Hush

“Hush” is both a verb and a non, the former to make someone quiet and the latter, a state of quiet, especially if something dramatic occurs: “a hush came over the crowd.” Unfortunately, nothing dramatic occurs here. Hush is dull as dishwater stuff, and critics should hush when it comes to praising it.

You heard it here first.

Kudos to director Mike Flanagan (Oculus) for having a protagonist who’s deaf.

But…

If you place the fingers of your right hand against your lips, this means “bad” in American Sign Language and make no mistake, Hush is a bad movie.

A lead character with a disability…now there’s a near sure-fire guarantee critics who’d normally ignore a horror film, will descend from their ivory towers by torchlight to check this one out. Why? Not sure, but the same thing happens with supernatural horrors, lavishly overpraised for their restraint (restraint is a neutral term for horror movies. Sometimes it works, as in the case of Halloween, but just as often it doesn’t, like here. The same can be said about silence. It can be golden, or a pounding soundtrack can be used to ratchet up fears, especially the classic Fulci/Italian stuff).

Hush’s setup is pretty great: a deaf writer, Maddie (capably played by Hush co-writer Kate Siegel) is seeking solace in the woods. She’d be there for quiet contemplation if the inside/outside of her mind wasn’t quiet enough. Still, a neat premise. A nearby friend is on hand to set the table, dramatically speaking.

Soon, a mad murderer is lurking about in a white face mask, which makes him look like an 8 Mile Maniac. But there’s no Rabbit here.

The rest of Hush is stalk-and-slash cat-and-mouse stuff.

The killer conspicuously lets the air out of Maddie’s tires and she scrawls defiant messages back to him on sliding glass. He chases her, she pulls a window down on his hand. Meh.

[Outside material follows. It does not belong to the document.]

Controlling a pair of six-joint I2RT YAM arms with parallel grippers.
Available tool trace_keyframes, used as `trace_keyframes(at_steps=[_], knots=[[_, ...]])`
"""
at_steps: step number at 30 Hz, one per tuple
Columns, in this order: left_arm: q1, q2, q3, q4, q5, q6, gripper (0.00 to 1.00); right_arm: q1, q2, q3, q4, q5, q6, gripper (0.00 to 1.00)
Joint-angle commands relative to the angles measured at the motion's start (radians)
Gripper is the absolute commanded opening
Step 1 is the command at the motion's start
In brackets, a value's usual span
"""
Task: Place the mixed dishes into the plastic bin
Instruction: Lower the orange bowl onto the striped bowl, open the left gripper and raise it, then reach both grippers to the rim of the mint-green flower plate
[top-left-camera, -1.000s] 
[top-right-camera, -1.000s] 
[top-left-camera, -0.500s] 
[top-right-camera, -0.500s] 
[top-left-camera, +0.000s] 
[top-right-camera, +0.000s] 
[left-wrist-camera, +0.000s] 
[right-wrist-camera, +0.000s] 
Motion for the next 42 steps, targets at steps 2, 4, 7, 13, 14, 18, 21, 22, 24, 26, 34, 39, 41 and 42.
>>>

One thing that can be said about Hush is that it pretty seamlessly integrates social media / technology.

**1/2 (out of 5)

You’re Next

Invasion of the Body Dispatchers…You’re Next is a slick, at times mordantly funny, exercise in horror family dynamics. And it’s a home invasion film too, and what a home…

The Davison clan is having a family reunion in a massive Tudor mansion in the woods. Along for the ride is their significant others, including a smirking chainsmoker, Zee (with Uma Thurman’s haircut from Pulp Fiction), an Aussie teaching assistant, Erin, and a indie filmmaker Tariq to add some drama to a fracturing family. And the Davison matriarch is a WASPy Aubrey (scream queen legend Barbara Crampton) who can barely hold things together along with the religious pater familias, Paul.

The Davison boys pot-shot each other over career choices over the family dining table. Drake (the Tom Brady-styled successful one) lobbing thinly veiled insults masked as curiosity.

And speaking of masks, that’s when things get interesting: A group of 1, 2, possibly 3 men are lurking outside in animal disguises. With a spate of arrows cracking glass, the family is suddenly under siege (“siege” being the operative word as the mens’ weaponry* is positively medieval: crossbows)

In Indiewire writer Simon Barrett claims inspiration from being a “huge fan of the Agatha Christie novel The Ten Little Indians aka And Then There Were None, a piece of fiction that continually comes up in our Really Awful Movies Podcast discussions as a catchall for people trapped and being plucked off one at a time by a scrupulous, detail-oriented killer. And that’s doing You’re Next a bit of a disservice. Lots of time and effort is spent in becoming invested in the characters, always welcome in the horror milieu, and to the filmmakers’ credit, there are a few twists.

Aussie model Sharni Vinson’s Erin (pictured) is a bodacious and resourceful ass-kicker, carrying the show when things sag.

That being said, things seriously derail toward the end, with injuries sustained by the principals that would incapacitate the average Navy Seal, let alone a bunch of to-the-manor (literally) born twats like these people. Less is more is a dictum that’s seldom followed. And gore, like swearing, works best when it’s well-placed.

***1/4 (out of 5)

[*Editors’ note: You’re Next features a death-by-blender not included in our book, Death by Umbrella! The 100 Weirdest Horror Movie Weapons…because we already had a blender write-up for the cheesy 80s horror, Pledge Night.]